Yes indeed – but it will now be much harder to stop the government from abolishing child poverty targets, cutting ESA and reducing the benefit cap – across the who of the UK – now that most of the Labour Party allowed those thing to continue along the legislative process unopposed.
Furthermore, This Writer would have been more impressed by Ms Hayes’ article if I had not read almost exactly the same sentiments in words by fellow Labour MPs Andrew Gwynne and Peter Kyle.*
Both of these gentlemen mentioned the elements that Labour supported and rejected, the stages through which the Bill had to progress, Labour’s “reasoned amendment” and further amendments to be made later, and the fact that tax credits are not part of the Welfare Reform and Work Bill.
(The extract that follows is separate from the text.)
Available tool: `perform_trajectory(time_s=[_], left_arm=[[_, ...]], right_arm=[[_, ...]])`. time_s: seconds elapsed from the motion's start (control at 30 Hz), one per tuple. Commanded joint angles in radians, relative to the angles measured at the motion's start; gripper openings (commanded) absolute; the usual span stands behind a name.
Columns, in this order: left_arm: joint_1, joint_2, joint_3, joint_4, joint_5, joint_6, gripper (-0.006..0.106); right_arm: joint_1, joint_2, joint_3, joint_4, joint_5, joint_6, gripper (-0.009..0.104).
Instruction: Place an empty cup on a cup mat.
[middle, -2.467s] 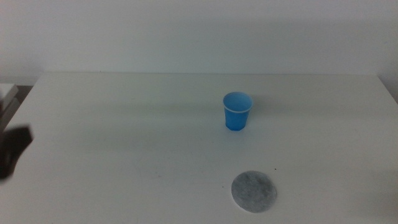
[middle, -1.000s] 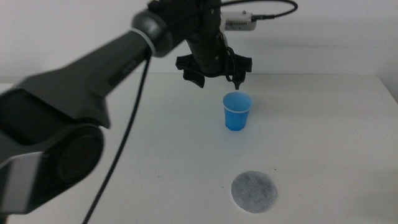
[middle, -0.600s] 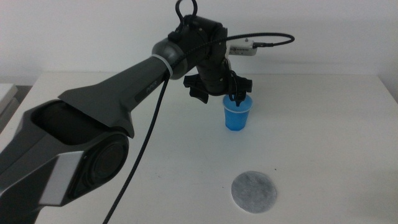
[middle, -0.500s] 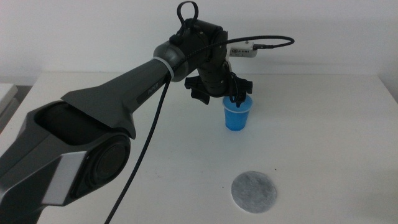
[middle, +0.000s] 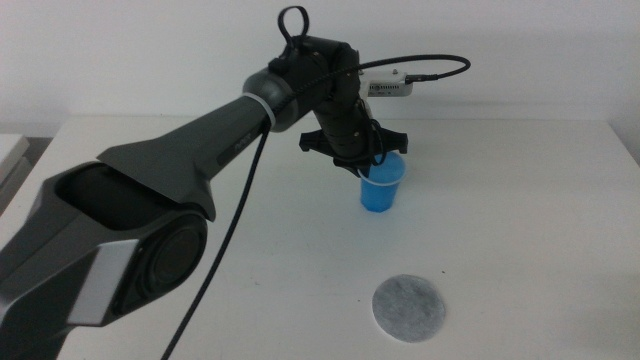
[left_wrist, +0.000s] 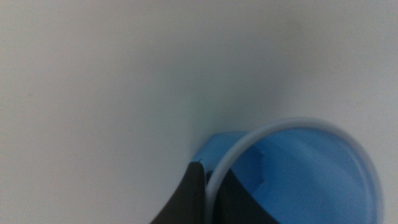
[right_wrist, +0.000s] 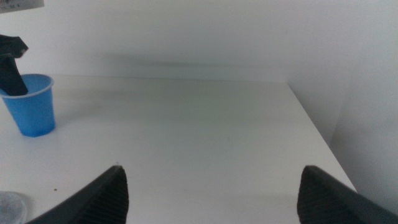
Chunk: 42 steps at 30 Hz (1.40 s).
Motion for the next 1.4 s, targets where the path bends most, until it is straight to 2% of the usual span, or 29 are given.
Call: perform_trajectory(time_s=[0.0,0.17,0.4,0.6,0.7,0.77,0.93,1.17,1.37], left_arm=[[0.012,-0.034,-0.013,-0.018,0.022,0.060,-0.002],[-0.035,-0.159,0.052,0.048,0.074,0.072,-0.002],[-0.201,-0.437,0.483,0.180,-0.114,-0.176,-0.002],[-0.240,-0.538,0.751,0.101,-0.262,-0.227,-0.002],[-0.244,-0.542,0.820,0.050,-0.306,-0.222,-0.002],[-0.248,-0.542,0.855,0.045,-0.350,-0.222,-0.002],[-0.249,-0.533,0.876,0.028,-0.384,-0.222,-0.002],[-0.249,-0.513,0.876,-0.046,-0.362,-0.203,-0.002],[-0.249,-0.513,0.876,-0.056,-0.340,-0.203,0.000]], right_arm=[[0.003,-0.005,0.003,-0.006,-0.007,-0.004,0.093],[0.003,-0.005,0.003,-0.006,-0.007,-0.004,0.093],[0.003,-0.005,0.003,-0.006,-0.007,-0.004,0.093],[0.003,-0.005,0.003,-0.006,-0.007,-0.004,0.093],[0.003,-0.005,0.003,-0.006,-0.007,-0.004,0.093],[0.003,-0.005,0.003,-0.006,-0.007,-0.004,0.093],[0.003,-0.005,0.003,-0.006,-0.007,-0.004,0.093],[0.003,-0.005,0.003,-0.006,-0.007,-0.004,0.093],[0.003,-0.005,0.003,-0.006,-0.007,-0.004,0.093]])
The elements were arranged in different ways, and each article was clearly written by each individual MP, but it seems clear that they were all working from the same starting point.
Oh look – Karin Smyth, the new Labour MP for Bristol South (This Writer’s original home constituency) has written a piece that is, again, startlingly similar.
Is it paranoia or healthy scepticism that prompts This Writer to suggest that someone in the current Labour leadership has issued a bullet-point list or factsheet to all abstaining MPs, showing them how to defend their indefensible position and claim that they came to this decision by themselves? You decide.
Or perhaps the author of such a document would like to step forward and admit the attempted deception?
*Apologies to the kittysjones blog for using it to highlight this; the articles by these two were the very first blog pieces I read after Helen Hayes’ article, and the similarities were too pronounced to ignore.